=== Try it ===
When you reply, transcribe every line of the data below exactly.

=== Data ===
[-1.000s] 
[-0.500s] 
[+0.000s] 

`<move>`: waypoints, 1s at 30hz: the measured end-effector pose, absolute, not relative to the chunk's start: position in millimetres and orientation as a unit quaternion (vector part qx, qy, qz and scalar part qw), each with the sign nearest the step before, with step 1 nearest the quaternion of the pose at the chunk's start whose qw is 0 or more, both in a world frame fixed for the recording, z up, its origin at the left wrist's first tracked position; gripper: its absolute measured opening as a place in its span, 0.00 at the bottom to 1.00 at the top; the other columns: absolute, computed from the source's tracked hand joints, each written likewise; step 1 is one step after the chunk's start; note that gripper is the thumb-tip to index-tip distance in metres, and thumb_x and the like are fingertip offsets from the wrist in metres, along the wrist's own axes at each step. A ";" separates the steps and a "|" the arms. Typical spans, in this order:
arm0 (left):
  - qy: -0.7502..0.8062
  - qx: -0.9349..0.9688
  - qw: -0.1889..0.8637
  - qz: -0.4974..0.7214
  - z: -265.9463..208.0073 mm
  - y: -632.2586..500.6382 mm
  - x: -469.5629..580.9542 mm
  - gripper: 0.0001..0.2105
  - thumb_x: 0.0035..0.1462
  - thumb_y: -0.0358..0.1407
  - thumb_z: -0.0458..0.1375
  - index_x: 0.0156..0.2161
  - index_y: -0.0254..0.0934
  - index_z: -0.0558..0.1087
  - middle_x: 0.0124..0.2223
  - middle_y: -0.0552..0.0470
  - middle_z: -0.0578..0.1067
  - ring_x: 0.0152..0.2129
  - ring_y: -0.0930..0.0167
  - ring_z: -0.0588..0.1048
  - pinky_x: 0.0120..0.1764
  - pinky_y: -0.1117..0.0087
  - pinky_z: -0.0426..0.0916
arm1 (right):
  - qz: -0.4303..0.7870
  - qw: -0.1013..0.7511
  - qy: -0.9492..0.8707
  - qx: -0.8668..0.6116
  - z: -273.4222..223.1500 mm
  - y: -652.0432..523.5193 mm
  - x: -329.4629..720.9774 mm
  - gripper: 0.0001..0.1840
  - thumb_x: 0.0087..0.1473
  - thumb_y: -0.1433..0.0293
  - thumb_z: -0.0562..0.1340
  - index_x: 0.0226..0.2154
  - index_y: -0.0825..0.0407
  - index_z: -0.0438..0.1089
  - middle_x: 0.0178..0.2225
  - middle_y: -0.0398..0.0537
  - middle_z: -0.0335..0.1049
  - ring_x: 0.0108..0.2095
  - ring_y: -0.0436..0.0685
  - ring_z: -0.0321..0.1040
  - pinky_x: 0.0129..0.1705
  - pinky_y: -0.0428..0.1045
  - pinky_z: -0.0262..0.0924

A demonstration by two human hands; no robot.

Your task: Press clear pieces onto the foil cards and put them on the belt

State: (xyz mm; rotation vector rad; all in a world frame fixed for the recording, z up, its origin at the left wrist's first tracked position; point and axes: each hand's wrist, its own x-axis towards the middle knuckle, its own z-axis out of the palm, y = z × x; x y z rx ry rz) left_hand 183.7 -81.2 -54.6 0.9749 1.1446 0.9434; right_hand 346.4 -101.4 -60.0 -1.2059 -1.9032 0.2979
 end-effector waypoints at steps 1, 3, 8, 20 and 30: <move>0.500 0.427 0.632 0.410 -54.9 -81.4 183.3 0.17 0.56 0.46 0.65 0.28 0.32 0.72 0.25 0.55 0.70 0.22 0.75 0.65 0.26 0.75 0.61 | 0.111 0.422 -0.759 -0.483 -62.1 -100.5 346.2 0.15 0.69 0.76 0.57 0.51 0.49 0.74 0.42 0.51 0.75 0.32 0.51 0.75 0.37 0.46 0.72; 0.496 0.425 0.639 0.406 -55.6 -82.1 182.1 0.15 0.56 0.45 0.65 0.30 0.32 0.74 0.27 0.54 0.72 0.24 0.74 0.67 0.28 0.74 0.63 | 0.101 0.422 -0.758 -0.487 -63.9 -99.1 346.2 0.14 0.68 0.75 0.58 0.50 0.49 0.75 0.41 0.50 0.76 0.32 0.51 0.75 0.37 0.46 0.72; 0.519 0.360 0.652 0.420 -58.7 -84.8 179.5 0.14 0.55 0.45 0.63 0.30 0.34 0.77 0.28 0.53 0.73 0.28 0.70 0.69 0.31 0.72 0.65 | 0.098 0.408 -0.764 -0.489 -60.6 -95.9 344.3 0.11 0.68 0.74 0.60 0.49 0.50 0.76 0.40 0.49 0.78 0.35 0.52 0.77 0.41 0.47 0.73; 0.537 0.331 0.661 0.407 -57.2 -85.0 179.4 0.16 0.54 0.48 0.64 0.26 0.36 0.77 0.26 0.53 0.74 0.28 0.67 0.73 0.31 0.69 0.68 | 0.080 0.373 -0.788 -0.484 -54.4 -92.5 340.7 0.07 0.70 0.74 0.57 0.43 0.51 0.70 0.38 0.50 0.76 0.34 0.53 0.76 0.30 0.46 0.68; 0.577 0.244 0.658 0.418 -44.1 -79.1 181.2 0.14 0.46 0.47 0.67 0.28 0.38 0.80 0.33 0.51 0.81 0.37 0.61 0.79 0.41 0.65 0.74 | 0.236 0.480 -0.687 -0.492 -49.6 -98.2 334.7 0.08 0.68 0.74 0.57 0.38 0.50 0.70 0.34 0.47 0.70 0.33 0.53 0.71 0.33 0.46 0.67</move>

=== Exercise response ===
[-1.000s] 
[-0.500s] 
[+0.000s] 

`<move>`: waypoints, 1s at 30hz: the measured end-effector pose, absolute, not relative to the chunk's start: position in millimetres and orientation as a unit quaternion (vector part qx, qy, qz and scalar part qw), each with the sign nearest the step before, with step 1 nearest the quaternion of the pose at the chunk's start whose qw is 0 or more, both in a world frame fixed for the recording, z up, its origin at the left wrist's first tracked position; gripper: its absolute measured opening as a place in its span, 0.00 at the bottom to 1.00 at the top; the other columns: absolute, computed from the source's tracked hand joints, each written likewise; step 1 is one step after the chunk's start; note that gripper is the thumb-tip to index-tip distance in metres, and thumb_x and the like are fingertip offsets from the wrist in metres, along the wrist's own axes at each step. A ";" separates the steps and a "|" the arms. Typical spans, in this order:
arm0 (left):
  - qy: -0.7502..0.8062
  - qx: -0.9349..0.9688
  - qw: -0.1889..0.8637
  - qz: -0.4974..0.7214
  - z: -265.9463..208.0073 mm
  - y: -632.2586..500.6382 mm
  - x: -469.5629..580.9542 mm
  - gripper: 0.0001..0.2105
  - thumb_x: 0.0035..0.1462
  - thumb_y: -0.0358..0.1407
  - thumb_z: -0.0458..0.1375
  - index_x: 0.0156..0.2161
  - index_y: -0.0254..0.0934
  - index_z: -0.0558..0.1087
  - middle_x: 0.0124..0.2223
  - middle_y: -0.0552..0.0470
  - middle_z: -0.0578..0.1067
  - ring_x: 0.0152..0.2129
  - ring_y: -0.0930..0.0167
  - ring_z: -0.0588..0.1048
  - pinky_x: 0.0120..0.1764
  - pinky_y: -0.1117..0.0087
  - pinky_z: -0.0426..0.0916
arm1 (right):
  - qz: -0.4303..0.7870
  - qw: -0.1013..0.7511
  - qy: -0.9492..0.8707
  - qx: -0.8668..0.6116
  - z: -273.4222..223.1500 mm
  - y: -652.0432..523.5193 mm
  - x: -329.4629..720.9774 mm
  - gripper: 0.0001..0.1840
  - thumb_x: 0.0087..0.1473
  - thumb_y: -0.1433..0.0293
  - thumb_z: -0.0562..0.1340
  - index_x: 0.0226..0.2154
  - index_y: -0.0825..0.0407
  - index_z: -0.0438..0.1089
  - middle_x: 0.0178..0.2225
  - middle_y: -0.0398..0.0537
  - middle_z: -0.0335..0.1049
  - ring_x: 0.0108..0.2095
  - ring_y: -0.0436..0.0685
  - ring_z: -0.0321..0.1040
  - pinky_x: 0.0129..0.1705
  - pinky_y: -0.0428..0.1045
  - pinky_z: -0.0262..0.0924

A demonstration by two human hands; no robot.

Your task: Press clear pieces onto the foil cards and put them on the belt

State: (xyz mm; rotation vector rad; all in a world frame fixed for the recording, z up, its origin at the left wrist's first tracked position; point and axes: each hand's wrist, its own x-axis towards the middle knuckle, its own z-axis out of the palm, y = z × x; x y z rx ry rz) left_hand 183.7 -81.2 -54.6 0.9749 1.1446 0.9434; right_hand 346.4 -101.4 -60.0 -1.2059 -1.9032 0.2979
 end-effector waypoints at steps 1, 3, 8, 20 and 30: <move>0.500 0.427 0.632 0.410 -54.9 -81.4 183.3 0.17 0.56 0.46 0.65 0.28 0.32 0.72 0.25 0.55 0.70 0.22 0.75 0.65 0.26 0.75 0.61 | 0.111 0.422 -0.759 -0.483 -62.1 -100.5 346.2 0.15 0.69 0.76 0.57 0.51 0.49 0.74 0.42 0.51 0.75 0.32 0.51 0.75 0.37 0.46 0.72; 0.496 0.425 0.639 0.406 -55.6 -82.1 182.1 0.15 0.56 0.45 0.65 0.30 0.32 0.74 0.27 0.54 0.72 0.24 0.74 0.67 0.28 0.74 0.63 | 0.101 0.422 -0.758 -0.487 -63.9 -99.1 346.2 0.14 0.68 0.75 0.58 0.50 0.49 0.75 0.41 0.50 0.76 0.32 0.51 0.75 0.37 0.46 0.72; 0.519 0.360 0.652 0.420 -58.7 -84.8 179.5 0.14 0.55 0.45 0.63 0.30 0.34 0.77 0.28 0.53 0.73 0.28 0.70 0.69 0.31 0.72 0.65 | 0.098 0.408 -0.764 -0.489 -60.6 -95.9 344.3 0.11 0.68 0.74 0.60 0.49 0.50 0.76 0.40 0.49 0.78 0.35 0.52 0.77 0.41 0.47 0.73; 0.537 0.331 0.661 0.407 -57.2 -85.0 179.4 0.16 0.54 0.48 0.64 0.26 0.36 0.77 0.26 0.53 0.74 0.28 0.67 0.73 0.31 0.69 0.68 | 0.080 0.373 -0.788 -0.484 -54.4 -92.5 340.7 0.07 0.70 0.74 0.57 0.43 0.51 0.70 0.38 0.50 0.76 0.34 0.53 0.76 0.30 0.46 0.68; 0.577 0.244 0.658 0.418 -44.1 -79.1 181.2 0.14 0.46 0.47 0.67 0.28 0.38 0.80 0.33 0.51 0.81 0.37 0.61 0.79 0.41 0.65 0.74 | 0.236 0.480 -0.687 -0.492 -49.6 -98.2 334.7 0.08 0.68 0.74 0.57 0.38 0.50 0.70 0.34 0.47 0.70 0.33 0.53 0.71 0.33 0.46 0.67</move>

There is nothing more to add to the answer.